Best and Respect | Shin Okishima

Interview: Zen Tsujimoto | Photography: Ryan Lindow

Dialogue | Issue 01 | p.117

With an ever calm and wise manner, one could envision a great and placid lake, when it comes to Stüssy Japan’s Brand Director, Shin Okishima. Unknown to many, the twenty-plus-year veteran has painstakingly nurtured Stüssy Japan to the force it is now, all the while playing an integral role in Tokyo’s subcultures of streetwear and fashion. 

While Okishima wouldn’t be the first to claim any credit, his kind and generous nature has manifested into providing support for the next generation of up and comers, more recently through the project, SO Gallery. With his camera always ready, Okishima tells us about his background, his prolific activities outside of Stüssy Japan, and how his experiences have shaped him to who he is now.

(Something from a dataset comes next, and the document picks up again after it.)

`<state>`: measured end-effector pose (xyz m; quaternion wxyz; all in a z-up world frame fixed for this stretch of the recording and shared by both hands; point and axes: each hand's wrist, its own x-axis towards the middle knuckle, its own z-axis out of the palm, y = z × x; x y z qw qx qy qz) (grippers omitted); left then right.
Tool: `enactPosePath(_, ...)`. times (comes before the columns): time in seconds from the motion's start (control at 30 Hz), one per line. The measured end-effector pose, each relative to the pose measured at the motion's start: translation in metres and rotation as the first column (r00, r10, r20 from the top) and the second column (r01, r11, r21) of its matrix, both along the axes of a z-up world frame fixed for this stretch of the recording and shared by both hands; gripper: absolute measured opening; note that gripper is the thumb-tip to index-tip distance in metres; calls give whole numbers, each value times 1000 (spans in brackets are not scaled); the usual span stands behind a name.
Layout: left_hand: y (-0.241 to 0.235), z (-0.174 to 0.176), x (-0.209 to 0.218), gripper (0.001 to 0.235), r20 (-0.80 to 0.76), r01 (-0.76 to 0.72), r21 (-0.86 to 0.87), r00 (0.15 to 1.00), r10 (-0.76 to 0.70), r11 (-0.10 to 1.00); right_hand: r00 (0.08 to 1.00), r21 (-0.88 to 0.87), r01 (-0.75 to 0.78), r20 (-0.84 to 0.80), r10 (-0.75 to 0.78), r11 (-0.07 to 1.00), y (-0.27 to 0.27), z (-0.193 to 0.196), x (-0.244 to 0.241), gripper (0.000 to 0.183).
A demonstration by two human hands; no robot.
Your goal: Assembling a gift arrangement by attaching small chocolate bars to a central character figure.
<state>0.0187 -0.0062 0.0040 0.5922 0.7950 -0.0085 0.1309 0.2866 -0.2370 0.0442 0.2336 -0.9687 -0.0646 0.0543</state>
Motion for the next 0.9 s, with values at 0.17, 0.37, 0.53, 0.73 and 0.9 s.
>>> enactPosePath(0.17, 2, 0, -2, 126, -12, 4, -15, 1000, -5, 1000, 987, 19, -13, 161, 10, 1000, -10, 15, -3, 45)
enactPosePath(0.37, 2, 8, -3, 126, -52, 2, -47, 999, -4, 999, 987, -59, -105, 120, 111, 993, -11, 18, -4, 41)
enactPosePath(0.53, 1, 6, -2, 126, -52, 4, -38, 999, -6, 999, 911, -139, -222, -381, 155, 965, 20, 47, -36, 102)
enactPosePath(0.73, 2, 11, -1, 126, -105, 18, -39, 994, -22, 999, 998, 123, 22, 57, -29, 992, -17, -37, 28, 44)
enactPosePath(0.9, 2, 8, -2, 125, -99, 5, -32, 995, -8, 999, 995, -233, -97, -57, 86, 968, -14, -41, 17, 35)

Where did you grow up? What eventually lead you to move to Tokyo?

I grew up in Shizuoka city (located on central Honshu’s Pacific coast) it was a good place to grow up as a kid; being surrounded by mount Fuji, the sea and nature. I moved to Tokyo around ten years ago, but before then, I would commute back and forth from Shizuoka to Tokyo, almost every week. I continued doing this for about ten years since I was working in-house at Stüssy Japan HQ in Shizuoka. Then I became a freelancer, and now a lot of my work is mainly based out of Tokyo.

You are in a unique position of being the brand director of Stüssy Japan while also working as a freelancer. What were the principal reasons for you choosing a freelance path?

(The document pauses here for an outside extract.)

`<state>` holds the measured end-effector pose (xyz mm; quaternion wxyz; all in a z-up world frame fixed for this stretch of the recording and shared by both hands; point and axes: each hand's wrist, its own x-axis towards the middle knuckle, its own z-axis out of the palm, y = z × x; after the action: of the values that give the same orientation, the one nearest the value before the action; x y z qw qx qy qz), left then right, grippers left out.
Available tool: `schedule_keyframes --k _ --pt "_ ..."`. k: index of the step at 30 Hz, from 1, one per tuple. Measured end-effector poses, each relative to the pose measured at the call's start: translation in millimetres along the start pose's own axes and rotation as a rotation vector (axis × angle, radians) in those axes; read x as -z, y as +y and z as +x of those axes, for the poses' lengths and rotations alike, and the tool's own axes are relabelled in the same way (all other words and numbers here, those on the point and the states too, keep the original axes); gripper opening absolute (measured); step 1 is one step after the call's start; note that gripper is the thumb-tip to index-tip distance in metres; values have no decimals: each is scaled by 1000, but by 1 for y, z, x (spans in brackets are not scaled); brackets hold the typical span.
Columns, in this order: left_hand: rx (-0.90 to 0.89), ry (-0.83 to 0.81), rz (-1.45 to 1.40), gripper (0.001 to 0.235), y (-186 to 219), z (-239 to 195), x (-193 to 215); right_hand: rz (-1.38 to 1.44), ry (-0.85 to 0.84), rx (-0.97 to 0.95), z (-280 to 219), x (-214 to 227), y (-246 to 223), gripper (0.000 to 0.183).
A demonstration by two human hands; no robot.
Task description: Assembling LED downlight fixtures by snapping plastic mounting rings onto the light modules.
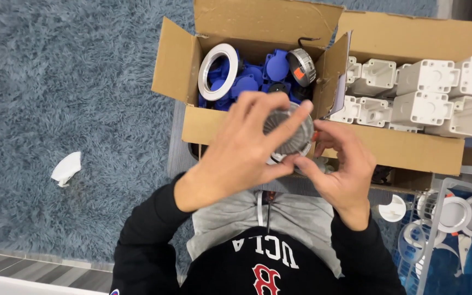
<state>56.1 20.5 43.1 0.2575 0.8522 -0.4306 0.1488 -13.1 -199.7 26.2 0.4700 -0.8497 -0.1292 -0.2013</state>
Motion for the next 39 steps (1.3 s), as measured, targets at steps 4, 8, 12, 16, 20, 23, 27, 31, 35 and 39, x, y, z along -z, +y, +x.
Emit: schedule_keyframes --k 4,8,12,16,20,23,27,31,35,39 --pt "-15 66 11 77 14 5 10 -13 0 -101 -3 -2 0 40" --pt "-4 93 -132 82 2 3 12 137 -22 -216 3 6 -1 39" --pt "131 -21 -395 87 -10 5 16 242 -90 -291 10 17 7 37" --pt "241 -113 -590 73 -12 5 18 259 -103 -395 10 21 19 35" --pt "300 -145 -611 69 -18 0 12 257 -113 -429 14 18 12 32" --pt "339 -204 -634 66 -21 -3 9 151 -104 -394 13 14 14 32" --pt "321 -238 -548 66 -26 -10 3 143 -106 -394 6 9 18 32" --pt "302 -268 -403 68 -30 -17 -6 1 -167 -244 -1 6 30 35" --pt "206 -217 -306 67 -40 -27 -22 -93 -192 -179 -5 3 32 32" --pt "161 -191 -213 65 -43 -31 -27 -161 -224 -200 -7 -1 36 32"
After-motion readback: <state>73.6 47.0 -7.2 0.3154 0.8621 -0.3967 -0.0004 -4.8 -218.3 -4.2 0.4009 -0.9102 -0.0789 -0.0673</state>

It was a natural progression. I was supporting a lot of work outside of Stüssy, and it became apparent I would be able to move a lot more efficiently if I became a freelancer. It wasn’t that I wanted to work more independently, it’s just what I had to do in order to move more fluidly. There are certain things you aren’t able to see when you are too much on the inside (of Stüssy Japan) but if you’re able to have more of an overall perspective from the outside, you have the ability to bring a positive influence to the table.

What is your first memory of Stüssy?

It was 1989. I was eighteen and I bought a Stüssy World Tour t-shirt. That was almost 26 years ago. At the time, Stüssy was getting popular but there wasn’t such a prevalence of information sharing since there was still no Internet. You would see Stüssy in magazines, and people wearing it in Tokyo, especially skaters, but that was about it. A lot of people didn’t know about it back then.

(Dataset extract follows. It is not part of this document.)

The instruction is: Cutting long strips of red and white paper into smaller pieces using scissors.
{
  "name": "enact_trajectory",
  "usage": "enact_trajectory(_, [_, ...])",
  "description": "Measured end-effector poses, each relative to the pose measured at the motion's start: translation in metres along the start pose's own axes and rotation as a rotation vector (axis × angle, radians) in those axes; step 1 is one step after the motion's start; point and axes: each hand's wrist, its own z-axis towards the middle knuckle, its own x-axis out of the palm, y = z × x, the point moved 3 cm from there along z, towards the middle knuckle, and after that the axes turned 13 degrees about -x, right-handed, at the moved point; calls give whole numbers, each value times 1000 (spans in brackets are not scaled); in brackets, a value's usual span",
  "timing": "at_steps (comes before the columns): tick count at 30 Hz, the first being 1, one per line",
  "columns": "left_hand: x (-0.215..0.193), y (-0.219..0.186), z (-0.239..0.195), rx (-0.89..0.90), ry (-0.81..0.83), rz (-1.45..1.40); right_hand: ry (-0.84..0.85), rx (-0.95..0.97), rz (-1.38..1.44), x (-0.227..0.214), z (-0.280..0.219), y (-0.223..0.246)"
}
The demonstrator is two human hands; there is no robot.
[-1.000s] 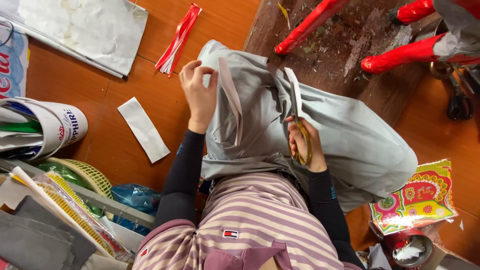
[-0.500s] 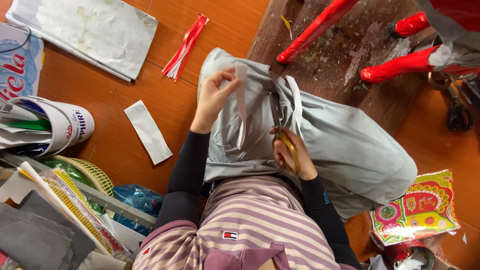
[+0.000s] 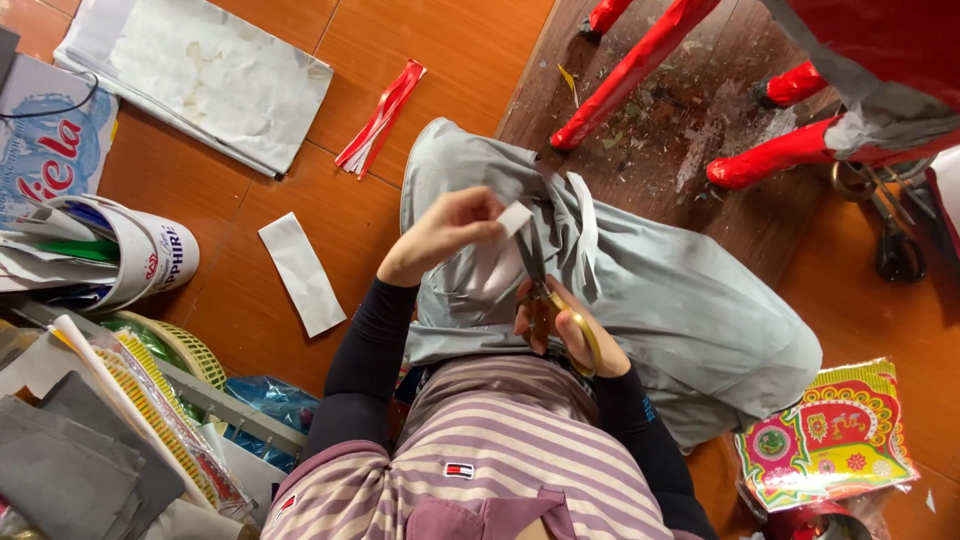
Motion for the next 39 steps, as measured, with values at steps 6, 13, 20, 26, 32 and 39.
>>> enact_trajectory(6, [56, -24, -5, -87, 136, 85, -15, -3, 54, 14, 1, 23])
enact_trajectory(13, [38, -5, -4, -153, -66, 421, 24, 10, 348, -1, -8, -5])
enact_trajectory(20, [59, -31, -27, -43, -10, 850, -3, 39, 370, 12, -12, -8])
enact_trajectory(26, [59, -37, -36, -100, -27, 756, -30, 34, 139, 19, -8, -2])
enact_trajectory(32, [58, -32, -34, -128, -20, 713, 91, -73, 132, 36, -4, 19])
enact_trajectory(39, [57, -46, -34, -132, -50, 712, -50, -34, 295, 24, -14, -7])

When did you first start getting into photography? What was your first camera?

My first camera was a Konica compact camera, that I obtained while in elementary school. However, the first camera I used as an adult was a small Rollei camera. At the time I was also using a Ricoh GR, a Contax, and a few other film cameras but the Rollei seemed the best suited to what I was doing – which was landscape photography. I became more comfortable showing my work and began taking photos for the Trestles.

The Trestles is a series of photographs from a surf area in Southern California. I would often go to the West Coast for work trips, and used this time to frequent the Trestles for surf. The waves were much easier to ride compared to Japan. Irvine, (location of Stüssy US HQ) is a little bit of a commute from San Clemente, so I would stay in San Clemente with a friend who lived out there. I would surf every morning and again in the late afternoon. I was probably twenty-six years old, the first time I went. I remember always carrying my surfboard in one hand and camera in the other.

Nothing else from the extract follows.